An 80-year-old male with probable West Nile has been hospitalized and a 32-year-old female with probable West Nile is recovering at home. These are the first cases of probable human cases of West Nile in Toronto for 2012.
Shapiro said that when a mild winter is followed by a hot summer it is thought that mosquitoes can survive better making the virus a bigger issue in years like 2012. Use insect repellant and screen your home's openings to reduce your exposure to the bite of a mosquito.
On July 3 Toronto Public Health received a lab report that mosquitoes collected on June 26 tested positive for the virus.
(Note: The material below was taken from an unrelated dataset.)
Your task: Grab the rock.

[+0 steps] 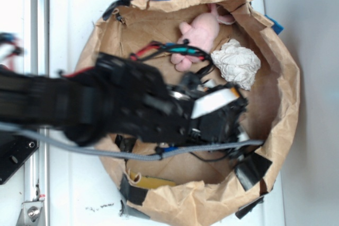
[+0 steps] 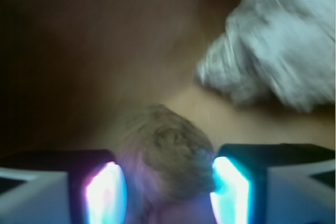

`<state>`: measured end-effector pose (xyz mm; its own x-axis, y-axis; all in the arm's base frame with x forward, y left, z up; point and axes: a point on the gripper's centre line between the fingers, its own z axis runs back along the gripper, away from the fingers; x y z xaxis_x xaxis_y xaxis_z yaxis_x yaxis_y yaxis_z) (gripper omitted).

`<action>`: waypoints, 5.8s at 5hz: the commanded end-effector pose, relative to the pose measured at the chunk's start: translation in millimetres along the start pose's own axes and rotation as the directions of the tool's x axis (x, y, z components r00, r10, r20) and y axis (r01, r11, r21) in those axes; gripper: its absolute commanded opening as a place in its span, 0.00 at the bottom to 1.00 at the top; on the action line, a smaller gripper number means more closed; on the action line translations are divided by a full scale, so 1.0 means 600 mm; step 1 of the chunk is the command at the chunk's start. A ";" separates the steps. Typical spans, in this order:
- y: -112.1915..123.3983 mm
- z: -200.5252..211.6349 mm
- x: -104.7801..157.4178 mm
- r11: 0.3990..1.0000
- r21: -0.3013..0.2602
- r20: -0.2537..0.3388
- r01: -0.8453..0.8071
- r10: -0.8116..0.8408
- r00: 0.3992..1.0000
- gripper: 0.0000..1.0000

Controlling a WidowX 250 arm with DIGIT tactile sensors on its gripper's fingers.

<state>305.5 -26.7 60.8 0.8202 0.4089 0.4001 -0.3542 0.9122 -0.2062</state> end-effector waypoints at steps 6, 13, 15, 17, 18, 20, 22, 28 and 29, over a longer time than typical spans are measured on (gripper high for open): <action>0.004 0.185 0.064 1.000 -0.005 -0.231 -0.006 0.004 0.973 1.00; 0.013 0.040 0.006 0.992 0.038 -0.155 0.124 -0.116 0.981 1.00; 0.008 0.026 0.010 0.989 0.057 -0.092 0.133 -0.127 0.988 1.00; 0.024 0.006 0.028 0.992 0.084 -0.074 0.098 -0.092 0.993 1.00; 0.028 0.003 0.029 0.991 0.093 -0.068 0.092 -0.086 0.994 1.00; 0.041 0.003 0.041 0.992 0.115 -0.037 0.060 -0.056 0.998 1.00; 0.054 -0.008 0.053 0.985 0.172 -0.016 0.009 -0.006 1.000 1.00; 0.027 0.015 0.056 0.996 0.040 0.096 0.077 -0.081 0.992 1.00; 0.034 0.008 0.062 0.996 0.069 0.097 0.052 -0.059 0.994 1.00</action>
<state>316.9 0.7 53.4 0.8209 0.3434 0.4563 -0.3358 0.9365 -0.1006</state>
Last year there were 76 positive mosquito batches in the city with 28 human cases. In Ontario there were a total of 71 human cases.
People can get West Nile virus from the bite of an infected mosquito. Mosquitoes get the virus when feeding on birds who carry the virus.
Most people have no symptoms or flu-like symptoms. In rare cases the virus is severe with hospitalization and death taking place. Those with severe illness can experience the rapid onset of severe headache, high fever, stiff neck, nausea, difficulty swallowing, vomiting, drowsiness, confusion, loss of consciousness, lack of coordination, muscle weakness and paralysis.
Symptoms of the virus appear 10 to 15 days after being bitten.